科學家揭示太空稀有元素的形成機制
Scientists uncover how rare elements are made in space
你是否曾好奇你珠寶中的黃金,或是發電廠裡的鈾是從哪裡來的嗎?
Have you ever wondered where the gold in your jewelry or the uranium in our power plants comes from?
它們並非來自我們自己的太陽系,而是來自深太空中劇烈且古老的事件。
It is not from our own solar system, but from violent, ancient events in deep space.
雖然一般的恆星會融合輕元素,但它們在達到鐵(ㄊㄧㄝˇ)元素時就會停止。
While regular stars fuse light elements, they stop at iron.
創造更重的元素,即所謂的「核合成」(ㄏㄜˊㄏㄜˊㄔㄥˊ)過程,需要更多的能量。
Creating heavier elements, a process called nucleosynthesis, requires much more energy.
科學家扮演宇宙考古學家的角色,研究古老恆星的化學成分以理解這個謎團。
Scientists act as cosmic archaeologists, studying the chemistry of ancient stars to understand this mystery.
他們專注於 r-過程,也就是快速中子捕獲,這發生在如中子星合併這類毀滅性的事件中。

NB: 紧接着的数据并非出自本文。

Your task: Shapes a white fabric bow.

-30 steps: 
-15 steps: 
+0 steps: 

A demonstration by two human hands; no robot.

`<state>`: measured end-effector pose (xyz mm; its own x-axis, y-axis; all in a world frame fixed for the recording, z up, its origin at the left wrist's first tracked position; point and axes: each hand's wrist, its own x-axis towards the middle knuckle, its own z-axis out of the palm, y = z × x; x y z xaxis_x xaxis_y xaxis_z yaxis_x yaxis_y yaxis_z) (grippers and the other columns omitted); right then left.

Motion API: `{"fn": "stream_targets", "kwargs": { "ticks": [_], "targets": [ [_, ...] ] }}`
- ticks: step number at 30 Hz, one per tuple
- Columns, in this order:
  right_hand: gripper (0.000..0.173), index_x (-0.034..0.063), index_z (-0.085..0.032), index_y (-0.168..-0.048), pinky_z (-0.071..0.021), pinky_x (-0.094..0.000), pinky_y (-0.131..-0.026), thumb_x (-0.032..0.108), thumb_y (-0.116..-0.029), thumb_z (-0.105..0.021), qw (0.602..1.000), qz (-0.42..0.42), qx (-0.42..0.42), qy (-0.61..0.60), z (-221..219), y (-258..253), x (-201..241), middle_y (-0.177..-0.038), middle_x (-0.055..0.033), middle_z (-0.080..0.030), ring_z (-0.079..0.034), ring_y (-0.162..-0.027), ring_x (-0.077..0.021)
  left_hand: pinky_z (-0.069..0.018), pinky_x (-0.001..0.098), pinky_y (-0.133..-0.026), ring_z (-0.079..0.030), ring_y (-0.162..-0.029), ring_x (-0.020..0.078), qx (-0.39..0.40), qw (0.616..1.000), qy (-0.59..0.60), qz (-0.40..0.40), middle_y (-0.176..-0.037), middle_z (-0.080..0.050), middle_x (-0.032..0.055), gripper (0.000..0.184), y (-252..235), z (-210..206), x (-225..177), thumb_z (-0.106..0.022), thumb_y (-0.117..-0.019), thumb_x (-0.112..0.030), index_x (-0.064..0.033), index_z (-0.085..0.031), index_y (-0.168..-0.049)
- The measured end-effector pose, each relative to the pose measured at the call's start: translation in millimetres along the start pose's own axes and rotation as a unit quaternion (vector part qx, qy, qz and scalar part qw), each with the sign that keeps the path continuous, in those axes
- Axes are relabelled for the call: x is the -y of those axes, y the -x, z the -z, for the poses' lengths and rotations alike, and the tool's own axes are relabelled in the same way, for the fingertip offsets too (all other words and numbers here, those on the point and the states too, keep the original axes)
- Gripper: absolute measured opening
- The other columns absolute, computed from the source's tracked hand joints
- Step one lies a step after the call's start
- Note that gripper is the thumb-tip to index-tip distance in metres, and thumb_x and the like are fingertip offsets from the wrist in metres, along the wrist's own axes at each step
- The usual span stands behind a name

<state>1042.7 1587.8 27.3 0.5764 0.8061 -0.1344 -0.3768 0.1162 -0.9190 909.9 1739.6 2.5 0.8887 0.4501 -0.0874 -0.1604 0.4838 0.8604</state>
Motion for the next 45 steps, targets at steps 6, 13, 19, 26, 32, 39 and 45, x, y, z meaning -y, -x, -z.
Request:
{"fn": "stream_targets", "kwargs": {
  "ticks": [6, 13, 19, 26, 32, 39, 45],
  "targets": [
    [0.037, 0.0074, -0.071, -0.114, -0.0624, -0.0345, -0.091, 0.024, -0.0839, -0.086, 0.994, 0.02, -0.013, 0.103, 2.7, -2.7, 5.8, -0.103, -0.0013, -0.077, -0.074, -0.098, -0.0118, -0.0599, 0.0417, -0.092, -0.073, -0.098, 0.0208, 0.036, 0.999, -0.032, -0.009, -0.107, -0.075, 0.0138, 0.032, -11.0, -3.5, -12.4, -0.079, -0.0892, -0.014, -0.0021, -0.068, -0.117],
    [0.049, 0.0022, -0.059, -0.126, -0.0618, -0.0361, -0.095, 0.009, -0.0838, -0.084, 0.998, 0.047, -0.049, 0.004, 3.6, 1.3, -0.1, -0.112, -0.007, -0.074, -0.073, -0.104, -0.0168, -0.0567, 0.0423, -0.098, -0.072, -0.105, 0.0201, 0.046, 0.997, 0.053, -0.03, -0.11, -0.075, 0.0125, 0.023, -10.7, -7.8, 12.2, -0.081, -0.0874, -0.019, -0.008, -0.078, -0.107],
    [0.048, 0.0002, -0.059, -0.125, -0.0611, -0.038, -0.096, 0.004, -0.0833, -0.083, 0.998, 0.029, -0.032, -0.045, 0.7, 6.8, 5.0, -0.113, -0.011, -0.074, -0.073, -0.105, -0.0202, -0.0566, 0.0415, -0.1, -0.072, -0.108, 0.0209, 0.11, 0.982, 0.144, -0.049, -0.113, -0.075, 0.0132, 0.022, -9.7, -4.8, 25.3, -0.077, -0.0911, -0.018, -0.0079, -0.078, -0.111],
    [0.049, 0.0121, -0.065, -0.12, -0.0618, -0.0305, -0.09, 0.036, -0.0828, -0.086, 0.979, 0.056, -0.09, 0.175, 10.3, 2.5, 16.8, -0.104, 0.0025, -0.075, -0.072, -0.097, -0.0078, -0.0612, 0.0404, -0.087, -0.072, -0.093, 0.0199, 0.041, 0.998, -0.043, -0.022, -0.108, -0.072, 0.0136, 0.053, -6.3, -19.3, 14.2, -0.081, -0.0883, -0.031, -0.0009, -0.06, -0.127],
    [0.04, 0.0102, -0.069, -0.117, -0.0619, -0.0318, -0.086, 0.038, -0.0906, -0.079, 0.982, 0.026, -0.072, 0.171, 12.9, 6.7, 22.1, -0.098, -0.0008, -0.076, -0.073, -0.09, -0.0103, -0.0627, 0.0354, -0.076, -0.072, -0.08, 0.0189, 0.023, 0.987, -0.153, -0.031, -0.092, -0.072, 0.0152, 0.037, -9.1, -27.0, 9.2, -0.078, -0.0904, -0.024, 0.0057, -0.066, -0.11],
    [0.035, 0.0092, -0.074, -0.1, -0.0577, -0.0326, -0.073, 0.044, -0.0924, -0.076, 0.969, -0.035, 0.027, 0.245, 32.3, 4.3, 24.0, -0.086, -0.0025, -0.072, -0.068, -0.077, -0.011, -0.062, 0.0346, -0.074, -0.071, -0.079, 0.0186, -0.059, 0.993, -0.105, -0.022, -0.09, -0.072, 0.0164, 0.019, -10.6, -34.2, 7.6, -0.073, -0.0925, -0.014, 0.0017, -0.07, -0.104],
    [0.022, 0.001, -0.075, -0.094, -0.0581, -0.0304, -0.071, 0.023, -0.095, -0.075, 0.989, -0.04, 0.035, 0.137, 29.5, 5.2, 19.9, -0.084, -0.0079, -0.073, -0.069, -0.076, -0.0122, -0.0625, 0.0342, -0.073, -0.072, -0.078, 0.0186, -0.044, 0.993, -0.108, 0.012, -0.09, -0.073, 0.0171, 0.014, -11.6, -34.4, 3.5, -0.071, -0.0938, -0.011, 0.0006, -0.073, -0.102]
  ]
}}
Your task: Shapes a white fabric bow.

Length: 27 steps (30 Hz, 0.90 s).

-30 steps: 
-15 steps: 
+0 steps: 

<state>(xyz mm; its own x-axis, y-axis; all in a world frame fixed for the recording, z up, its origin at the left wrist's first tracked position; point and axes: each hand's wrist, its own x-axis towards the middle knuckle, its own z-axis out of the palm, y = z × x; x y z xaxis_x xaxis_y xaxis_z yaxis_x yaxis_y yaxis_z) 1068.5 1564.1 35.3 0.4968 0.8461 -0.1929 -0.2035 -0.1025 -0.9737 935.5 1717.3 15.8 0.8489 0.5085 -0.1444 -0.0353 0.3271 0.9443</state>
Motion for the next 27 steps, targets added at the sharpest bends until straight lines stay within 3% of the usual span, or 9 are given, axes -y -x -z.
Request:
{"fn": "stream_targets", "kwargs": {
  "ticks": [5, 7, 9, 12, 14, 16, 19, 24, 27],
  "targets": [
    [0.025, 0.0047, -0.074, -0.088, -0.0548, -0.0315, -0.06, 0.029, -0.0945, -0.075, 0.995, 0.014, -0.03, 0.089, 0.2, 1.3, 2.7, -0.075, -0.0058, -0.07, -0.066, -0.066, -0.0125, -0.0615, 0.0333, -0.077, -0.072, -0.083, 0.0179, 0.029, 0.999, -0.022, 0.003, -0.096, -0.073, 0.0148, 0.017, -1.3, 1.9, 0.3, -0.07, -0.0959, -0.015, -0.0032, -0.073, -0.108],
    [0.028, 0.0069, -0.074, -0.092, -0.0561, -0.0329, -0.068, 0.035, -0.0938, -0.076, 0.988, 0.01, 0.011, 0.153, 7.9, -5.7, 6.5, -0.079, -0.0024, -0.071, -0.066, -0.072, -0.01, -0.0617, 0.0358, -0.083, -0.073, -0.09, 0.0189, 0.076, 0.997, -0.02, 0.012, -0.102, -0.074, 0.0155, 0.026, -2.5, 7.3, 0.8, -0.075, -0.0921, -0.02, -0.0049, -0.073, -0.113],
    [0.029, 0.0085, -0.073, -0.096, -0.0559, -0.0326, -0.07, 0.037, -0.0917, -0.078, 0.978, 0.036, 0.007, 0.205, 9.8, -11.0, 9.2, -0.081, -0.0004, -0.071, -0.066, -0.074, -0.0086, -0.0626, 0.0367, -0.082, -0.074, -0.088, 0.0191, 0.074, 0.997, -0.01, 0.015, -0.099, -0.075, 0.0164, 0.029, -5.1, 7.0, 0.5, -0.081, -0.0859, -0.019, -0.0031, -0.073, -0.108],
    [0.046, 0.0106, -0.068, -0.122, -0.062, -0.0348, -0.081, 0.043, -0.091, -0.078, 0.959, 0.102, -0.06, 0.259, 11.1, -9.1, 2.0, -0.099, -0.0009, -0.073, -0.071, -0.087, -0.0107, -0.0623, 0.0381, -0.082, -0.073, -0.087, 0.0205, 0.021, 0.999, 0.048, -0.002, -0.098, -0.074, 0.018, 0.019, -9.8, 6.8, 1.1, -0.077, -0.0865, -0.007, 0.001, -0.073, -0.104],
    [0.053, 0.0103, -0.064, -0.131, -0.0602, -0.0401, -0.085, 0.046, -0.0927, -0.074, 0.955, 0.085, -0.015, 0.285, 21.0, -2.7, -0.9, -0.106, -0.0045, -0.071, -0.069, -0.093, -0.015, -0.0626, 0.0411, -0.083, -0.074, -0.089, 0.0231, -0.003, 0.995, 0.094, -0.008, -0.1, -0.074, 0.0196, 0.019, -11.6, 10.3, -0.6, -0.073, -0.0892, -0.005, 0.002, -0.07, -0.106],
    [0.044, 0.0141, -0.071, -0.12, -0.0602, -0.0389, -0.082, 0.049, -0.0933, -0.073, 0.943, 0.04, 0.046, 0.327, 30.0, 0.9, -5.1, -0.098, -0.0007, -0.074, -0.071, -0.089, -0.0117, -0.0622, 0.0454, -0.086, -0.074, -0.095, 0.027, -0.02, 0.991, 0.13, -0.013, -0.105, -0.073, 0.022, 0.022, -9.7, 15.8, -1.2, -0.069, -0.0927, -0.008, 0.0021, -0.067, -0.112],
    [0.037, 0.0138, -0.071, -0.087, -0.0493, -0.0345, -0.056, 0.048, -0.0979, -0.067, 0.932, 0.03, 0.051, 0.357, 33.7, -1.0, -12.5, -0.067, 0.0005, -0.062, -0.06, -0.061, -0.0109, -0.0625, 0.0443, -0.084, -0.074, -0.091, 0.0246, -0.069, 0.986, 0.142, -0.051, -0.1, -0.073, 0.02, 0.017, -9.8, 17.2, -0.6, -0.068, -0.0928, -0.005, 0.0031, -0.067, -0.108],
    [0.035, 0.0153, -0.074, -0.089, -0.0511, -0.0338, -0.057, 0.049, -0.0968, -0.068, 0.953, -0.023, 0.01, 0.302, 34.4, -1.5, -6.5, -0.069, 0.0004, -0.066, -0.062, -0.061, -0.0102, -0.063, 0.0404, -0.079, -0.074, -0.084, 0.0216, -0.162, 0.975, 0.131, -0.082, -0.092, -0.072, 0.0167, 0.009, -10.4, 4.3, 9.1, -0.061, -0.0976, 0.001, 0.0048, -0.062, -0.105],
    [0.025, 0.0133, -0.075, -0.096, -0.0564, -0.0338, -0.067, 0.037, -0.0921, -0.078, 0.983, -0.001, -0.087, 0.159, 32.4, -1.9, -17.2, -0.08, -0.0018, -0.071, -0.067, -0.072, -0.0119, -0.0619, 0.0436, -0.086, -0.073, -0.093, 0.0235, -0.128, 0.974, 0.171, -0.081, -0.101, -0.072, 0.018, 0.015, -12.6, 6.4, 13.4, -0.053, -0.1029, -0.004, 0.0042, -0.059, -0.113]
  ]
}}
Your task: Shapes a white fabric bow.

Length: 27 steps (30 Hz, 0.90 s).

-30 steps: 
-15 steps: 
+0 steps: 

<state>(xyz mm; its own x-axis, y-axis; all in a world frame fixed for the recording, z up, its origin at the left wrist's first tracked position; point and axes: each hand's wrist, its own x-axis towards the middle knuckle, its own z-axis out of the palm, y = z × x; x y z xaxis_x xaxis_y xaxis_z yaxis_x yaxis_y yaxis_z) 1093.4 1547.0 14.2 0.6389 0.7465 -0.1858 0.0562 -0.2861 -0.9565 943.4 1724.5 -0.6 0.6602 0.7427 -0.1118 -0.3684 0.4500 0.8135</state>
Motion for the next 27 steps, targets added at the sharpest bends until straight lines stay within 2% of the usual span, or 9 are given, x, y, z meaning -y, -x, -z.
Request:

They focus on the r-process, or rapid neutron capture, which occurs during cataclysmic events like neutron star mergers.
當兩顆高密度恆星相撞時,它們會產生「千新星」(ㄑㄧㄢㄒㄧㄣㄒㄧㄢ),將重元素散佈到整個銀河系。
When two dense stars collide, they create a kilonova, scattering heavy elements across the galaxy.
最近,研究人員發現一些極重的元素甚至可能透過分裂(ㄈㄣㄌㄧㄝˋ)作用而分離,這有助於平衡我們今日所見的豐度模式。
More recently, researchers have discovered that some extremely heavy elements may even split through fission, helping to balance the abundance patterns we see today.
透過使用粒子加速器在地球上模擬這些條件,物理學家們終於將這些線索串聯起來。
By using particle accelerators to simulate these conditions on Earth, physicists are finally connecting the dots.
你所擁有的每一顆金原子或鉑(ㄅㄛˊ)原子,都是數十億年前一場古老且爆炸性的恆星死亡遺留下來的遺跡。
Every atom of gold or platinum you possess is a relic of an ancient, explosive star death that occurred billions of years ago.